As Gardner Eyre, she composed songs, hymns, and works for piano, including "Love Radiant", "Some Day", "Adoration", "God is Ever Near", "Be Thou Our Guide", "Were I a Pirate of the Sea" "Drifting", and "Beyond the Mist".

Eyre taught piano students at the Institute of Musical Art in New York, and in California in her later years. She attended the 1927 convention of the California Music Teachers Association. In 1931, she was guest soloist at the first concert of the Fresno Philharmonic Orchestra. She was a judge for the 1938 National Piano Playing Tournament, sponsored by the National Guild of Piano Teachers.

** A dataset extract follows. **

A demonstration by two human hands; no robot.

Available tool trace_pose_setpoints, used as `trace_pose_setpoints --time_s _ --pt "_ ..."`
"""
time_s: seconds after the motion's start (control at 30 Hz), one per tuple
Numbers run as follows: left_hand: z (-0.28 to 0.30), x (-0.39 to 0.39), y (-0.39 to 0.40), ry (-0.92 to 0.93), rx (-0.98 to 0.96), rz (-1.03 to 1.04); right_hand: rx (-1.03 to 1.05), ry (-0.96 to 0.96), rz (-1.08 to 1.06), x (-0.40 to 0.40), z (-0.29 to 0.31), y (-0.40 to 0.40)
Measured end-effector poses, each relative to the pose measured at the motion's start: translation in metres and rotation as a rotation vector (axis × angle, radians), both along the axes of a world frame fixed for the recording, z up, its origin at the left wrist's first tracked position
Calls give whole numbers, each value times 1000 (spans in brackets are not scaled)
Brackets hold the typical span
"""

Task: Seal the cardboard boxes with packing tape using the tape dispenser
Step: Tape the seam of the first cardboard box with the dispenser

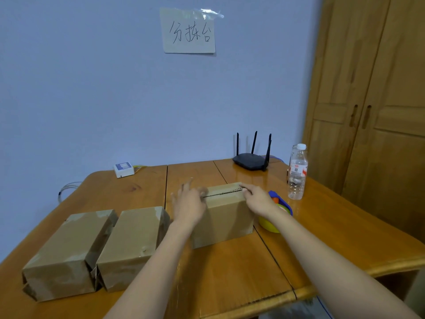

During World War I, Eyre served in the National League for Women's Service, with the rank of lieutenant. She organized an auxiliary transportation unit in Scarsdale, New York. She was a member of the New York Antivivisection Society.

== Personal life ==
Eyre married Norwegian-born Fredrik Wexelsen Jahn in 1909, in San Francisco. They divorced before 1930. Her brother-in-law was economist Gunnar Jahn. She died in 1950, aged 68 years, in Fresno, California.